Once you reach the line containing "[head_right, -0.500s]" in the data below, restate each line word for word up to and including the one containing "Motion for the".
::: Dataset excerpt :::
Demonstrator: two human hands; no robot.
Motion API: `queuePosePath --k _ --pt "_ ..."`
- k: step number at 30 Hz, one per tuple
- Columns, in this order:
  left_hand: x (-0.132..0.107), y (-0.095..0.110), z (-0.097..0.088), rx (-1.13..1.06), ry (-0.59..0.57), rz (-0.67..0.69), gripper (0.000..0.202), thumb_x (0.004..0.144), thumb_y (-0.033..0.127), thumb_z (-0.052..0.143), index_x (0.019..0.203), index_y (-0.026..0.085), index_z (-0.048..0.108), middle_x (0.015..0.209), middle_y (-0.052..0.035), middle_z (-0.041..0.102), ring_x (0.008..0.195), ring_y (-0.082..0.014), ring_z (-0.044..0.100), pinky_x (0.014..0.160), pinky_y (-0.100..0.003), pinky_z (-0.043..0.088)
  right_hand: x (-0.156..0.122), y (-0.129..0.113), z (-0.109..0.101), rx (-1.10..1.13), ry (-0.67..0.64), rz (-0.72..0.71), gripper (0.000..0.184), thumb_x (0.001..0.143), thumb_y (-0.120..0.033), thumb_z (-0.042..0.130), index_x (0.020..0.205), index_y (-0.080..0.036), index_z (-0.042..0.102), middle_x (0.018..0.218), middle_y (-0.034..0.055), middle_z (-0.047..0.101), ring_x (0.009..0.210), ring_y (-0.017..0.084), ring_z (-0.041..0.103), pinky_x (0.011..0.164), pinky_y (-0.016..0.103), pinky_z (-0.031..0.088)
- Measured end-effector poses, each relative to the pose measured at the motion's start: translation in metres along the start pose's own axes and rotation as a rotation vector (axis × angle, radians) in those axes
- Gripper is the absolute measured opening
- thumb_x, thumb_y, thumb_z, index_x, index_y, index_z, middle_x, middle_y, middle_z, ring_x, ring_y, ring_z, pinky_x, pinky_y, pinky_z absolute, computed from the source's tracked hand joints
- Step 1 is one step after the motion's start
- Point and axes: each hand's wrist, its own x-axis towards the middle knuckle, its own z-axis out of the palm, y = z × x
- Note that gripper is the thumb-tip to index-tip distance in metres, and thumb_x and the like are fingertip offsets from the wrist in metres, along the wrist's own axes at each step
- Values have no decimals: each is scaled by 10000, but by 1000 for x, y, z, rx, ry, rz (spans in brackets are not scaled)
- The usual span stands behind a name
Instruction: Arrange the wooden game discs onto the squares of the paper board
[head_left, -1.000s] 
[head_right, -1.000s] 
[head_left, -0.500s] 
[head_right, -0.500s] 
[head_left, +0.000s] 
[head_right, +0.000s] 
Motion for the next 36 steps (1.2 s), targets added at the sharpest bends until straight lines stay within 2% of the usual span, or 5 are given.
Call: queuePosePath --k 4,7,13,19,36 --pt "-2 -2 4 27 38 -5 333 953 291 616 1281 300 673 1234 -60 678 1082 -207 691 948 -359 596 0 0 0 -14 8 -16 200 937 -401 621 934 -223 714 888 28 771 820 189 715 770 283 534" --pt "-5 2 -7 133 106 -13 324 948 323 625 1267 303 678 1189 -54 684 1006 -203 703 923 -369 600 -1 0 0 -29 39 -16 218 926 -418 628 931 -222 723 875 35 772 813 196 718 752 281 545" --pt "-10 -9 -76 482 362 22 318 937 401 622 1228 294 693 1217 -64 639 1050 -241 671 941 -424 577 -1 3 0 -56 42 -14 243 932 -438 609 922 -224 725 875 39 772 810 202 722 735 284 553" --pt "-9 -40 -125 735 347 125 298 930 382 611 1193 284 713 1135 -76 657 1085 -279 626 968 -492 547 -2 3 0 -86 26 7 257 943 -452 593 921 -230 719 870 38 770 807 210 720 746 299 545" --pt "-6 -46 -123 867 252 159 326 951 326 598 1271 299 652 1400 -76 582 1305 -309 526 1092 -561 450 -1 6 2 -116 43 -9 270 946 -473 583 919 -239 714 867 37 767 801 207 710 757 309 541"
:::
** Task result **
[head_right, -0.500s] 
[head_left, +0.000s] 
[head_right, +0.000s] 
Motion for the next 36 steps (1.2 s), targets added at the sharpest bends until straight lines stay within 2% of the usual span, or 5 are given.

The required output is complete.